What needs to be done: Write out, word for word, every line in the data below from the one containing "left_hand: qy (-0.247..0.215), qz" to the one containing "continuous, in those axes", both of them included.

Materials provided:
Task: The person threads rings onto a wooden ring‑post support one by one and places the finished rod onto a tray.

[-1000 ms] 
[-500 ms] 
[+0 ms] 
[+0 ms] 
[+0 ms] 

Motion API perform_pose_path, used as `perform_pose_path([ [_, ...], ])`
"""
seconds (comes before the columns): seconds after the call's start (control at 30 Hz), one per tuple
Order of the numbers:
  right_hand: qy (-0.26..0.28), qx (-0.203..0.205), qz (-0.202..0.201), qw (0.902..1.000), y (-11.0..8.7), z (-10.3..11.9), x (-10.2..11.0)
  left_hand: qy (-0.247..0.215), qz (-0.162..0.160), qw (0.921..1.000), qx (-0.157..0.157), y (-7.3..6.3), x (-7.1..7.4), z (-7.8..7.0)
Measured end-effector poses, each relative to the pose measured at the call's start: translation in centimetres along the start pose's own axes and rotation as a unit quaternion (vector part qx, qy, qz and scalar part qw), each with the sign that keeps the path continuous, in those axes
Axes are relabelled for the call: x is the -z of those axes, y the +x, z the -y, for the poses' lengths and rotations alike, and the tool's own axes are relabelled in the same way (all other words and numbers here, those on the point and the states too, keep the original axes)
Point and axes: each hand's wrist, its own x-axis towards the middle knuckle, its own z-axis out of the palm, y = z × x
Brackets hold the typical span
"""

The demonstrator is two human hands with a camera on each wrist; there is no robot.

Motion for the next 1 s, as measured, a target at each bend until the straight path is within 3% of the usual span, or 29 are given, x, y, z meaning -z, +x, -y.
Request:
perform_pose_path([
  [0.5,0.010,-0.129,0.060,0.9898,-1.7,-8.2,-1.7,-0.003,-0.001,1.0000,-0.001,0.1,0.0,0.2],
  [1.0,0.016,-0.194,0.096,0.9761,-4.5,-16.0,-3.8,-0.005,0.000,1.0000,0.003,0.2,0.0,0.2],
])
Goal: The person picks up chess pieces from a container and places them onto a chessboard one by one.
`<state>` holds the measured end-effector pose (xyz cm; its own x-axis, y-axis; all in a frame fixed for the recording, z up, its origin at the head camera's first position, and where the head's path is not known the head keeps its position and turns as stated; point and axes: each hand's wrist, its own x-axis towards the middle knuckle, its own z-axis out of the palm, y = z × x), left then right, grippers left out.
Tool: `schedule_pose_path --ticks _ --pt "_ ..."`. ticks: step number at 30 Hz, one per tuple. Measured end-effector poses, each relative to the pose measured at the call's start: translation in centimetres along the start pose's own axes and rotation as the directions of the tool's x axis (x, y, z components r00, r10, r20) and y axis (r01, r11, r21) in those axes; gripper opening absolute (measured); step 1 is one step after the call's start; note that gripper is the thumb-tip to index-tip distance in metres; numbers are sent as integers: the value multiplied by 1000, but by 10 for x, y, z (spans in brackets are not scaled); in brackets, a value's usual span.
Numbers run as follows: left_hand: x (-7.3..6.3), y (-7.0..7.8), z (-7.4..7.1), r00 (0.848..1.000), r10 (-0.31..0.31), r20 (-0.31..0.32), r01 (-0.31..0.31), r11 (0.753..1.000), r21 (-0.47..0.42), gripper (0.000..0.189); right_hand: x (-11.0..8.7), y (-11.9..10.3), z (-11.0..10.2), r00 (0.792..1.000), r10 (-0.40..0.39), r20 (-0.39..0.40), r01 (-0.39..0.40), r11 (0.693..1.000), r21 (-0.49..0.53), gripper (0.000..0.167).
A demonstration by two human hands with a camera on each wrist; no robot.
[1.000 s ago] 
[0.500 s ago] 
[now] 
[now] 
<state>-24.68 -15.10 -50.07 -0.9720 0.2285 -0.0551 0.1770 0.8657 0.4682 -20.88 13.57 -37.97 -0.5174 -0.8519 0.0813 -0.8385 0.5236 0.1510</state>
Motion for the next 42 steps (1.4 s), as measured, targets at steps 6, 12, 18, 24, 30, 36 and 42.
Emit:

Solution to this task:
  left_hand: qy (-0.247..0.215), qz (-0.162..0.160), qw (0.921..1.000), qx (-0.157..0.157), y (-7.3..6.3), x (-7.1..7.4), z (-7.8..7.0)
Measured end-effector poses, each relative to the pose measured at the call's start: translation in centimetres along the start pose's own axes and rotation as a unit quaternion (vector part qx, qy, qz and scalar part qw), each with the sign that keeps the path continuous, in those axes

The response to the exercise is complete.